(Your instructions) Omit all pictures, then repeat the listing exactly.

Start of Dataset excerpt

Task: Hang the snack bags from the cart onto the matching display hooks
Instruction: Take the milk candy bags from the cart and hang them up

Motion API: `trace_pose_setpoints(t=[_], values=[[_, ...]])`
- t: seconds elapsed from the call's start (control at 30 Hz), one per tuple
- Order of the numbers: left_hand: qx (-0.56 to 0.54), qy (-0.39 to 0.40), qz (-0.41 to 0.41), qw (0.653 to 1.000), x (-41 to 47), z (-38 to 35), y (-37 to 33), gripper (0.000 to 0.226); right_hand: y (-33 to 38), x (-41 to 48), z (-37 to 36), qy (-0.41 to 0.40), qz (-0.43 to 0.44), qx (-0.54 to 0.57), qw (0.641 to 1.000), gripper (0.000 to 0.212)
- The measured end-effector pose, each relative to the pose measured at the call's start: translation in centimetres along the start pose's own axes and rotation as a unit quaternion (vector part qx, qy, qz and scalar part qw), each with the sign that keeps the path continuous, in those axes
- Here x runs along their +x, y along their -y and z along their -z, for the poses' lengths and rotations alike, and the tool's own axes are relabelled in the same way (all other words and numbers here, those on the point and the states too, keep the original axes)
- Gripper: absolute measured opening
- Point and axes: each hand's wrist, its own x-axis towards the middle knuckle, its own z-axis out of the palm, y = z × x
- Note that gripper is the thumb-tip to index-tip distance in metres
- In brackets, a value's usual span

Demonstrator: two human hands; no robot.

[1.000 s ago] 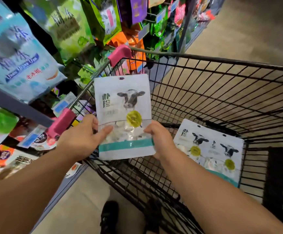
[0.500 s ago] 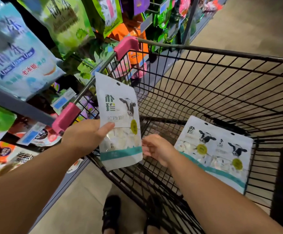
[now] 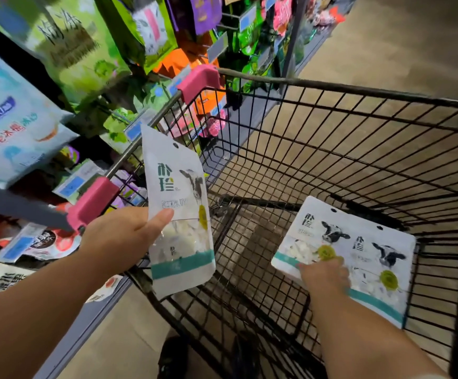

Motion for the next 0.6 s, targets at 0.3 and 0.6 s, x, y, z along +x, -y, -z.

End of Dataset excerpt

(Written response)
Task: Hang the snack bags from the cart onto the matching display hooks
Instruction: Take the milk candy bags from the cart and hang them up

Motion API: `trace_pose_setpoints(t=[_], values=[[_, ...]])`
- t: seconds elapsed from the call's start (control at 30 Hz), one per tuple
- Order of the numbers: left_hand: qx (-0.56 to 0.54), qy (-0.39 to 0.40), qz (-0.41 to 0.41), qw (0.653 to 1.000), x (-41 to 47), z (-38 to 35), y (-37 to 33), gripper (0.000 to 0.226); right_hand: y (-33 to 38), x (-41 to 48), z (-37 to 36), qy (-0.41 to 0.40), qz (-0.43 to 0.44), qx (-0.54 to 0.57), qw (0.641 to 1.000), gripper (0.000 to 0.212)
- The measured end-effector pose, each relative to the pose measured at the call's start: translation in centimetres along the start pose's own axes and rotation as a unit quaternion (vector part qx, qy, qz and scalar part qw), each with the sign that keeps the path continuous, in those axes
- Here x runs along their +x, y along their -y and z along their -z, for the poses' lengths and rotations alike, and the tool's own axes are relabelled in the same way (all other words and numbers here, those on the point and the states too, keep the original axes)
- Gripper: absolute measured opening
- Point and axes: each hand's wrist, its own x-axis towards the middle knuckle, its own z-axis out of the palm, y = z × x
- Note that gripper is the thumb-tip to index-tip distance in metres
- In brackets, a value's usual span

Demonstrator: two human hands; no robot.

[1.000 s ago] 
[0.500 s ago] 
[now] 

Motion for the next 0.6 s, targets at 0.3 and 0.6 s, x, y, z along +x, -y, -z.

Nothing further remains to be added to the answer.